Goal of the exercise >> In full and without change, return each entry.

Data excerpts >>
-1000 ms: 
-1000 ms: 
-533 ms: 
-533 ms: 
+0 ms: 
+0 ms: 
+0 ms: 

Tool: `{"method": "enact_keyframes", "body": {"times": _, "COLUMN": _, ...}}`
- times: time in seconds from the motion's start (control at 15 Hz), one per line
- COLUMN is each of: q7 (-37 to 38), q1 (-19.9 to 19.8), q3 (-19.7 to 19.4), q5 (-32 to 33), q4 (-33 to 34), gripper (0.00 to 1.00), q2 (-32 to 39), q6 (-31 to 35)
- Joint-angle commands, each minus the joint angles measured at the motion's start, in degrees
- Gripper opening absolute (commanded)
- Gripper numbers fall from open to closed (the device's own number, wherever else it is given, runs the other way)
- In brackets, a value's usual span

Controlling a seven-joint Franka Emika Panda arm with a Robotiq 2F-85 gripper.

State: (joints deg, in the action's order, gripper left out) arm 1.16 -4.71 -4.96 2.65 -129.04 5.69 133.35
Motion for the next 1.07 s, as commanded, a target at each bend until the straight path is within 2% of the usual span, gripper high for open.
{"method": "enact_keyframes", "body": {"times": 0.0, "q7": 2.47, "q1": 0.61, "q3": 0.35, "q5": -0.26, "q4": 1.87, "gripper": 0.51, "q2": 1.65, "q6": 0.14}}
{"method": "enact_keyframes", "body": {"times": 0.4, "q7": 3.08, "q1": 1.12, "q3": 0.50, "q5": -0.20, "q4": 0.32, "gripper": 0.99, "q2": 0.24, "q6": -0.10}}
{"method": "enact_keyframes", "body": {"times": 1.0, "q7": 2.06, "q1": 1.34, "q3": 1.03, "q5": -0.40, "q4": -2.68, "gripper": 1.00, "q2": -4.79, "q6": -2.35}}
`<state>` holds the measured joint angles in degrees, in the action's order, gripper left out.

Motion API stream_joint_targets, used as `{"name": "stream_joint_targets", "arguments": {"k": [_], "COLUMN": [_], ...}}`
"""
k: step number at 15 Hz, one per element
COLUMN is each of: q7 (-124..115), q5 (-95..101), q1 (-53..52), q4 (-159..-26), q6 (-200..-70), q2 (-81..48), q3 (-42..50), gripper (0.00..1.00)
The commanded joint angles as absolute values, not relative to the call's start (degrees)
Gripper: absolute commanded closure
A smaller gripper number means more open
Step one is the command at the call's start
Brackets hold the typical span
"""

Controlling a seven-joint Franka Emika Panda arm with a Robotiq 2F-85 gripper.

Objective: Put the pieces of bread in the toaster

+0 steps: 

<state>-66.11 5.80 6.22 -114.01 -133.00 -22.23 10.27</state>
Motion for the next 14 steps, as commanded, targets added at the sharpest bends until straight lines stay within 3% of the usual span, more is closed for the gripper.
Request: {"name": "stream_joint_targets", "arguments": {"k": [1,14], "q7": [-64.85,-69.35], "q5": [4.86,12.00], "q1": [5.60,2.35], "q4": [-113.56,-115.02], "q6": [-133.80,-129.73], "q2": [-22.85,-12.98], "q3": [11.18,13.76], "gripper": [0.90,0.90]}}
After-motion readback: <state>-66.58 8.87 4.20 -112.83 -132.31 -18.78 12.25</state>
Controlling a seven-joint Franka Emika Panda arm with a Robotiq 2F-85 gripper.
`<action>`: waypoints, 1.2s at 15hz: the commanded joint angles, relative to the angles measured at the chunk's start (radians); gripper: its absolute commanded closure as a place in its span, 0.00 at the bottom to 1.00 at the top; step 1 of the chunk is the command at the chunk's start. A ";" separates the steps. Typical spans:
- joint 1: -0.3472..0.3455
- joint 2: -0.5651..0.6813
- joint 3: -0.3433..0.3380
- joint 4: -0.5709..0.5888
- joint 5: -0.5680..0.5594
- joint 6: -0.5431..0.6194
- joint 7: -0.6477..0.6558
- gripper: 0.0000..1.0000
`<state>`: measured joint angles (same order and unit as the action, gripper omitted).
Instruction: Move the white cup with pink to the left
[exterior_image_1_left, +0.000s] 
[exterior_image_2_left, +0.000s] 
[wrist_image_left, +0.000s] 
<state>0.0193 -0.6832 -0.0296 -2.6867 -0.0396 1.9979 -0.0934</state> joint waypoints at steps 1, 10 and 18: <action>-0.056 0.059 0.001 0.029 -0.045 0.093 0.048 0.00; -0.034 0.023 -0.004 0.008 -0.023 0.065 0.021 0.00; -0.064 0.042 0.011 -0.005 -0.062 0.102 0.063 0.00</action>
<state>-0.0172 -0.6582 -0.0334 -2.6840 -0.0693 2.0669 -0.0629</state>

Answer space >>
-1000 ms: 
-1000 ms: 
-533 ms: 
-533 ms: 
+0 ms: 
+0 ms: 
+0 ms: 

Tool: `{"method": "enact_keyframes", "body": {"times": _, "COLUMN": _, ...}}`
- times: time in seconds from the motion's start (control at 15 Hz), one per line
- COLUMN is each of: q7 (-37 to 38), q1 (-19.9 to 19.8), q3 (-19.7 to 19.4), q5 (-32 to 33), q4 (-33 to 34), gripper (0.00 to 1.00), q2 (-32 to 39), q6 (-31 to 35)
- Joint-angle commands, each minus the joint angles measured at the motion's start, in degrees
- Gripper opening absolute (commanded)
- Gripper numbers fall from open to closed (the device's own number, wherever else it is given, runs the other way)
- In brackets, a value's usual span

Controlling a seven-joint Franka Emika Panda arm with a Robotiq 2F-85 gripper.

State: (joints deg, in the action's order, gripper left out) arm 1.16 -4.71 -4.96 2.65 -129.04 5.69 133.35
Motion for the next 1.07 s, as commanded, a target at each bend until the straight path is within 2% of the usual span, gripper high for open.
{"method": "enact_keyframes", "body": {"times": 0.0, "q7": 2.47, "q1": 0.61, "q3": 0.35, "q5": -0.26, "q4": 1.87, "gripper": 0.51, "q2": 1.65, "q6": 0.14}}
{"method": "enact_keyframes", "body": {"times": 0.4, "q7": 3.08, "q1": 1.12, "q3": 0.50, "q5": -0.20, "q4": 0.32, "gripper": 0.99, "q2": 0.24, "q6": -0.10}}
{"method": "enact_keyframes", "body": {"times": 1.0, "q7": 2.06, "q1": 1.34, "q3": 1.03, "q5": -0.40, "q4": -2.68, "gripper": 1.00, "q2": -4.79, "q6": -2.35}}
`<state>` holds the measured joint angles in degrees, in the action's order, gripper left out.

Motion API stream_joint_targets, used as `{"name": "stream_joint_targets", "arguments": {"k": [_], "COLUMN": [_], ...}}`
"""
k: step number at 15 Hz, one per element
COLUMN is each of: q7 (-124..115), q5 (-95..101), q1 (-53..52), q4 (-159..-26), q6 (-200..-70), q2 (-81..48), q3 (-42..50), gripper (0.00..1.00)
The commanded joint angles as absolute values, not relative to the call's start (degrees)
Gripper: absolute commanded closure
A smaller gripper number means more open
Step one is the command at the call's start
Brackets hold the typical span
"""

Controlling a seven-joint Franka Emika Panda arm with a Robotiq 2F-85 gripper.

Objective: Put the pieces of bread in the toaster

+0 steps: 

<state>-66.11 5.80 6.22 -114.01 -133.00 -22.23 10.27</state>
Motion for the next 14 steps, as commanded, targets added at the sharpest bends until straight lines stay within 3% of the usual span, more is closed for the gripper.
Request: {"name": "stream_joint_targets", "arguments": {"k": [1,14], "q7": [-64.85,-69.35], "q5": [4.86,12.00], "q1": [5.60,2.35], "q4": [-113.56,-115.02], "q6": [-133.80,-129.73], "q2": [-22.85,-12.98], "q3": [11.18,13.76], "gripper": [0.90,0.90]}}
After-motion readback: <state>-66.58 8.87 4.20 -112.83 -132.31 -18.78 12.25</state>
Controlling a seven-joint Franka Emika Panda arm with a Robotiq 2F-85 gripper.
`<action>`: waypoints, 1.2s at 15hz: the commanded joint angles, relative to the angles measured at the chunk's start (radians); gripper: its absolute commanded closure as a place in its span, 0.00 at the bottom to 1.00 at the top; step 1 of the chunk is the command at the chunk's start. A ";" separates the steps. Typical spans:
- joint 1: -0.3472..0.3455
- joint 2: -0.5651..0.6813
- joint 3: -0.3433..0.3380
- joint 4: -0.5709..0.5888
- joint 5: -0.5680..0.5594
- joint 6: -0.5431..0.6194
- joint 7: -0.6477..0.6558
- gripper: 0.0000..1.0000
`<state>`: measured joint angles (same order and unit as the action, gripper omitted).
Instruction: Move the white cup with pink to the left
[exterior_image_1_left, +0.000s] 
[exterior_image_2_left, +0.000s] 
[wrist_image_left, +0.000s] 
<state>0.0193 -0.6832 -0.0296 -2.6867 -0.0396 1.9979 -0.0934</state> joint waypoints at steps 1, 10 and 18: <action>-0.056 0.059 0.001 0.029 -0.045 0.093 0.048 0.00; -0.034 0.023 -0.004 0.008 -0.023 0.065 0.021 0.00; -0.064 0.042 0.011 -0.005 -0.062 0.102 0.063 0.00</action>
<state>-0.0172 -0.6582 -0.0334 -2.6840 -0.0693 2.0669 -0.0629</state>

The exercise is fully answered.